Yes, I'll take this. Our sweet spot is – It's more established restaurants. A lot of them are fine dine, table service. As you know, and as Zach mentioned, we've been working towards the launch of our product in the U.S. that's going to be called K-Series, which is our flagship. And really that product is going to be a combination of light seat payments, the K-Series POS, the ingredient management, and the advanced analytics platform. And that is due to be launched by the end of summer in the U.S. And we believe that's going to be an extremely competitive product for the market. We have today UpServe and Lightspeed that serve that market, but we're very bullish and excited about this launch. And we've been preparing for some time now, and we feel that the combination of everything that we're putting together is going to be very unique in the market. And, of course, the opportunity is now. With all of the reopenings, there's a lot of demand. There's a lot of new concepts that are created. There's a lot of current restaurateurs who are opening new facilities. So we feel the market is up for grabs right now. And let's not forget that the majority of this market is on legacy systems still. And there's a big opportunity here to go and grab it. Great.

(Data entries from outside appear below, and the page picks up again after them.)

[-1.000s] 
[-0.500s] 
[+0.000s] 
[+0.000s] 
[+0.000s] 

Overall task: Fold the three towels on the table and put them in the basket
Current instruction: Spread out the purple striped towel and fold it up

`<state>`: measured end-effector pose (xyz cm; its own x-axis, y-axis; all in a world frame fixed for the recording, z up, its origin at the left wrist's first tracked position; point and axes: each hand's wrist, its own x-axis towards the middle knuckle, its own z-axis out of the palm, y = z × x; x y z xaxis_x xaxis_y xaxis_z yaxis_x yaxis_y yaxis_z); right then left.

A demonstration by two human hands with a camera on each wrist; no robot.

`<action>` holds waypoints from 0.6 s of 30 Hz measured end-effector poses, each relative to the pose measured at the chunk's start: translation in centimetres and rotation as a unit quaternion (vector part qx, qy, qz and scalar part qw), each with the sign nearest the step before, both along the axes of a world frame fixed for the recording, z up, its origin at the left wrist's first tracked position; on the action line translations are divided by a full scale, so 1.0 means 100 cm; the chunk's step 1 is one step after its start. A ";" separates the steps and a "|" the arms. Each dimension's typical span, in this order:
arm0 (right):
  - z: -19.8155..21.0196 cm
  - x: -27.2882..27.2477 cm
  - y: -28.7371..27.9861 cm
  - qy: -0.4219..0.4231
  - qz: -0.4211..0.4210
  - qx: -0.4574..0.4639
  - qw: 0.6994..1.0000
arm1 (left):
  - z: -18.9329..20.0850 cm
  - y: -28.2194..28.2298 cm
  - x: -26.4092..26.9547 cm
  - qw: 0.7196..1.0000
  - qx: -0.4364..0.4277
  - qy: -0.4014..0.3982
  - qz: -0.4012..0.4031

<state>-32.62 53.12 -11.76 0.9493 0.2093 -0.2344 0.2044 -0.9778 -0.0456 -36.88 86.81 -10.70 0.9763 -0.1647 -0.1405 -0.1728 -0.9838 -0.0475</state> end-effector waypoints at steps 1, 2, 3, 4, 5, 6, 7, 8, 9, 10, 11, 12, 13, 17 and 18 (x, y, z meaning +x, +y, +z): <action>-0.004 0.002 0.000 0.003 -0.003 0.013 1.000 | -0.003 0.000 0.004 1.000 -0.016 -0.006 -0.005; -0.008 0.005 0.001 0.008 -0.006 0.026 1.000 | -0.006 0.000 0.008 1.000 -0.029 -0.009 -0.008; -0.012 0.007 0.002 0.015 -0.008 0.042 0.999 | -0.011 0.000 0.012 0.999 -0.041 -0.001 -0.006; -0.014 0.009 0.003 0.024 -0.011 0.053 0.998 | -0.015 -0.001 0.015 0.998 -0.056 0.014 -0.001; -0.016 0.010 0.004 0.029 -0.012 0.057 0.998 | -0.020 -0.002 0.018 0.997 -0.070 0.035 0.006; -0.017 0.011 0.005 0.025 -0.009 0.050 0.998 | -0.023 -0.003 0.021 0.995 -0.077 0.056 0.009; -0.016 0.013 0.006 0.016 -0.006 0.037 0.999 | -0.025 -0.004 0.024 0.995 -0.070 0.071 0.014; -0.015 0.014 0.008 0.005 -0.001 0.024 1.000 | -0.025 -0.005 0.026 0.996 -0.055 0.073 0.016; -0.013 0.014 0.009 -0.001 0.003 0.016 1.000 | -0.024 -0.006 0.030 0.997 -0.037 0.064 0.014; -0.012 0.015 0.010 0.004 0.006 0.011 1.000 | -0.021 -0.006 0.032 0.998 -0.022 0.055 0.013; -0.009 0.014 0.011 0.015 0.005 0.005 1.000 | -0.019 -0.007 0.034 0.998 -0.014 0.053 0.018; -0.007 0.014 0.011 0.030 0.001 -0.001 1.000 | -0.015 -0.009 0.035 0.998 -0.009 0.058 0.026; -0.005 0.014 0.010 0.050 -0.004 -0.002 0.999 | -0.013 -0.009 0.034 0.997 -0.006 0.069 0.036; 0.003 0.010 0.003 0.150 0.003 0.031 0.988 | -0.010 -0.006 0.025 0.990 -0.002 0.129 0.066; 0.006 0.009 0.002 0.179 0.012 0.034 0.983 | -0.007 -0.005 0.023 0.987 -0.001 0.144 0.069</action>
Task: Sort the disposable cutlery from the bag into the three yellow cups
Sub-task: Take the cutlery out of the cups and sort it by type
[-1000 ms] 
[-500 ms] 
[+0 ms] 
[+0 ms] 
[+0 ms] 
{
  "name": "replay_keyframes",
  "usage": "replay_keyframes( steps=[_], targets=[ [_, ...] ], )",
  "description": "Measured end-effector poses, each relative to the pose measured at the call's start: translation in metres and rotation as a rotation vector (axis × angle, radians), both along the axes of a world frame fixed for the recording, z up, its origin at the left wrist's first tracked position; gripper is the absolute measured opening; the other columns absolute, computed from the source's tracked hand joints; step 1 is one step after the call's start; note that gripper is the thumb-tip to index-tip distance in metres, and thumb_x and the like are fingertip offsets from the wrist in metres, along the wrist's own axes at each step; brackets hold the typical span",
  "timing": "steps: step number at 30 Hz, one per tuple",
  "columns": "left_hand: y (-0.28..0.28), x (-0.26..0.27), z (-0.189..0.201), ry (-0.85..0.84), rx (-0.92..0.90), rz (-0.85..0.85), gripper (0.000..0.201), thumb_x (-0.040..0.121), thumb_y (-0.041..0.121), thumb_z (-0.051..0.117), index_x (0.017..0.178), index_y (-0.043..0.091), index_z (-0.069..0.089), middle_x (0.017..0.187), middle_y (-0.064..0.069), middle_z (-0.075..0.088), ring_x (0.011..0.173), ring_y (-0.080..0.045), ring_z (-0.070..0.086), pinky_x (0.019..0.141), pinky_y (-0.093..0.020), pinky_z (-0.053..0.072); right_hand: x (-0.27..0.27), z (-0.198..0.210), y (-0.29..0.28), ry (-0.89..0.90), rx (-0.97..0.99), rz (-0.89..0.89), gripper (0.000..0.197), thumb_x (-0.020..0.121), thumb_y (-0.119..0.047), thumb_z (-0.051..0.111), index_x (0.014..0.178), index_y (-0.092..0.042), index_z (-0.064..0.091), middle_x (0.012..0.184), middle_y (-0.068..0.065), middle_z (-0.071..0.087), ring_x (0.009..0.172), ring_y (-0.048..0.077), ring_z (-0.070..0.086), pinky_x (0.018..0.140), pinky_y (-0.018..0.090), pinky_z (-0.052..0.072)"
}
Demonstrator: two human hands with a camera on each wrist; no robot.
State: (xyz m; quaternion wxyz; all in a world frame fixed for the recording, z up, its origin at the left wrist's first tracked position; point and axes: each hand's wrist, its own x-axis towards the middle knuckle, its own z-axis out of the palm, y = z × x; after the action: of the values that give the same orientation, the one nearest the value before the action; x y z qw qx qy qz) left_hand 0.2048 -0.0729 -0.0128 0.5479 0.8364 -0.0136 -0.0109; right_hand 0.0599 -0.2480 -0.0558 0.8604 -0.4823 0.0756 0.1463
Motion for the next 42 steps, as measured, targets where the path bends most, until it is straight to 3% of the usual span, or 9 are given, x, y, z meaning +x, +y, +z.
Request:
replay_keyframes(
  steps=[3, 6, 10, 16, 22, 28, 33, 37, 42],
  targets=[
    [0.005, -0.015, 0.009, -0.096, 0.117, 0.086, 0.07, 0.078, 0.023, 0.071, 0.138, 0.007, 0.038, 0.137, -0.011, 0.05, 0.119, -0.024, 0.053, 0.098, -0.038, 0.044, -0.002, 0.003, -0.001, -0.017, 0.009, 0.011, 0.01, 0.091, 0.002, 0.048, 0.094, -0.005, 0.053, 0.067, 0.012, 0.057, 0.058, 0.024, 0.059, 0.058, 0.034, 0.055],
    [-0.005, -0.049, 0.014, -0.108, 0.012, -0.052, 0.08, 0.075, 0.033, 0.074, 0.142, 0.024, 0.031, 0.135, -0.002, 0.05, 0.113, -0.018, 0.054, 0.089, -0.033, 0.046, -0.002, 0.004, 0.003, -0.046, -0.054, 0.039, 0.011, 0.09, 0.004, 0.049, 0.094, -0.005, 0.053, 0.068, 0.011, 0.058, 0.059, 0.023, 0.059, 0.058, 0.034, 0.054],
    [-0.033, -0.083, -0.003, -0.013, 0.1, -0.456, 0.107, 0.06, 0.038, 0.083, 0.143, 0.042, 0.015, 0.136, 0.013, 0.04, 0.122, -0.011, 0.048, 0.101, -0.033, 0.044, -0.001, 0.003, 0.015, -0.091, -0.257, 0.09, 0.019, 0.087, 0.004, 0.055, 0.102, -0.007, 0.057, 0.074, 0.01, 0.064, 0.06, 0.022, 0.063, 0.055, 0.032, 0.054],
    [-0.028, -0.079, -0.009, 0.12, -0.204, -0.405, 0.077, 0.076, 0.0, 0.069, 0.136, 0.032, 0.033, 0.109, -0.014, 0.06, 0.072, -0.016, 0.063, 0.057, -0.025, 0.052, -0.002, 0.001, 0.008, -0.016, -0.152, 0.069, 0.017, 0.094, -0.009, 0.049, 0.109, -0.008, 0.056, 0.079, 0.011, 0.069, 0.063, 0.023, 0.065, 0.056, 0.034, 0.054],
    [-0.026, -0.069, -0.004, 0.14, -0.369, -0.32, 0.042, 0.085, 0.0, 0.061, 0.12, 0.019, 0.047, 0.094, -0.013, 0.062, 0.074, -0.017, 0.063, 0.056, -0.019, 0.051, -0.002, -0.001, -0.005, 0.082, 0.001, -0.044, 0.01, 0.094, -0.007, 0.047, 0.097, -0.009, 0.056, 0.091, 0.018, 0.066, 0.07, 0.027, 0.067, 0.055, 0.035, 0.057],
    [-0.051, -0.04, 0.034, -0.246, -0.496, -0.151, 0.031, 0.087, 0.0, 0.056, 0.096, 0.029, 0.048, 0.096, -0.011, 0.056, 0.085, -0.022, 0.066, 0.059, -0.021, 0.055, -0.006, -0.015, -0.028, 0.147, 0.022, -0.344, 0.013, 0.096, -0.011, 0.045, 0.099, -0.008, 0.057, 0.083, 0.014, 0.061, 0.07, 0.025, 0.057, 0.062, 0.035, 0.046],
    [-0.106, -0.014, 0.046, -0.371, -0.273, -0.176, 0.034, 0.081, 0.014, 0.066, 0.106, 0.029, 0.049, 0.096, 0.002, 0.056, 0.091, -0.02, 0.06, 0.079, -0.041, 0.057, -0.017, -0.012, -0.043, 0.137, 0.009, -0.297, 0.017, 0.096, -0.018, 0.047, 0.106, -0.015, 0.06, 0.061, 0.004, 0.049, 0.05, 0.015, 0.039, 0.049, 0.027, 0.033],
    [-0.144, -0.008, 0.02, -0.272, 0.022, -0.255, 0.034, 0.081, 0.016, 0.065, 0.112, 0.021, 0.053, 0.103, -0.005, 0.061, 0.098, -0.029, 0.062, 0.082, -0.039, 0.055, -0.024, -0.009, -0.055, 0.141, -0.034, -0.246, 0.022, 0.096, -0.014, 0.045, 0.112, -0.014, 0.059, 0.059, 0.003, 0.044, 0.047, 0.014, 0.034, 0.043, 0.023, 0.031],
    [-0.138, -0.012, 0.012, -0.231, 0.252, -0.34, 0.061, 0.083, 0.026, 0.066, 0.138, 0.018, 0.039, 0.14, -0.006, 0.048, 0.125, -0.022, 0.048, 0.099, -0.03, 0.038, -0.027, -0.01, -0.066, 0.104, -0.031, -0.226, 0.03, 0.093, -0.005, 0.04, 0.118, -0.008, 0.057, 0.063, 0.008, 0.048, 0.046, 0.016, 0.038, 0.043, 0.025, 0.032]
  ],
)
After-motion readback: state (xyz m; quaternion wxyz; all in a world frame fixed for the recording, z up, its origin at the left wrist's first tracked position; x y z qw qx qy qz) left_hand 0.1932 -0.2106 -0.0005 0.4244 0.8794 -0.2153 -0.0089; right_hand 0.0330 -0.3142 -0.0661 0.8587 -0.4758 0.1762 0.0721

Thank you. Operator, I think we have time for one more question.
Thank you. So we have the question. It comes from the line-up side, Koch Line-up CIBC. Your line is now open. You may ask your question.
Oh, thank you. Good morning, everyone. I wanted to ask a question in light of the Square acquisition of buy now, pay later, $29 billion acquisition, a big move in fintech. You're obviously seeing great traction with payments. Is a buy now, pay later button something that you think is important to your customer base? And if it is, how are you thinking about that opportunity? Thanks a lot.
So I'll start on the customer side, and then if you guys want to jump in. I mean, again, this play is a consumer play where, you know, a consumer is purchasing from a vendor and we're giving them financing and payment terms. So I think it is valuable for Lightspeed merchants, but for now we are actually working with a number of partnerships, and we do not handle this ourselves. Maybe just when we think about going forward and you think about what we're building here and we're going to hold a ton of data between suppliers, stores, and consumers, this will help us, of course, as we go forward, better understand you know, credits and how we can handle this. But I think for now we're just going to focus on what we are, you know, what we've launched. As you know, we're launching payments. This is very important to us. We're creating a lot of value with all the acquisitions and the acceleration of roadmaps. We're going to finalize this. So I think that's going to be, you know, if we think about it, it won't be, you know, in the coming 12 months. It will be later. For now we're going to partner with companies who provide lending.
Okay, I think we'll wrap it up there. So thank you, everybody, for joining us today. Again, the senior management team will be available for questions if anybody has any. Please feel free to reach out to me if you want to schedule a call. And thank you for joining again, and have a great day.
Thank you. That concludes today's conference call. Thank you all for participating. You may now disconnect.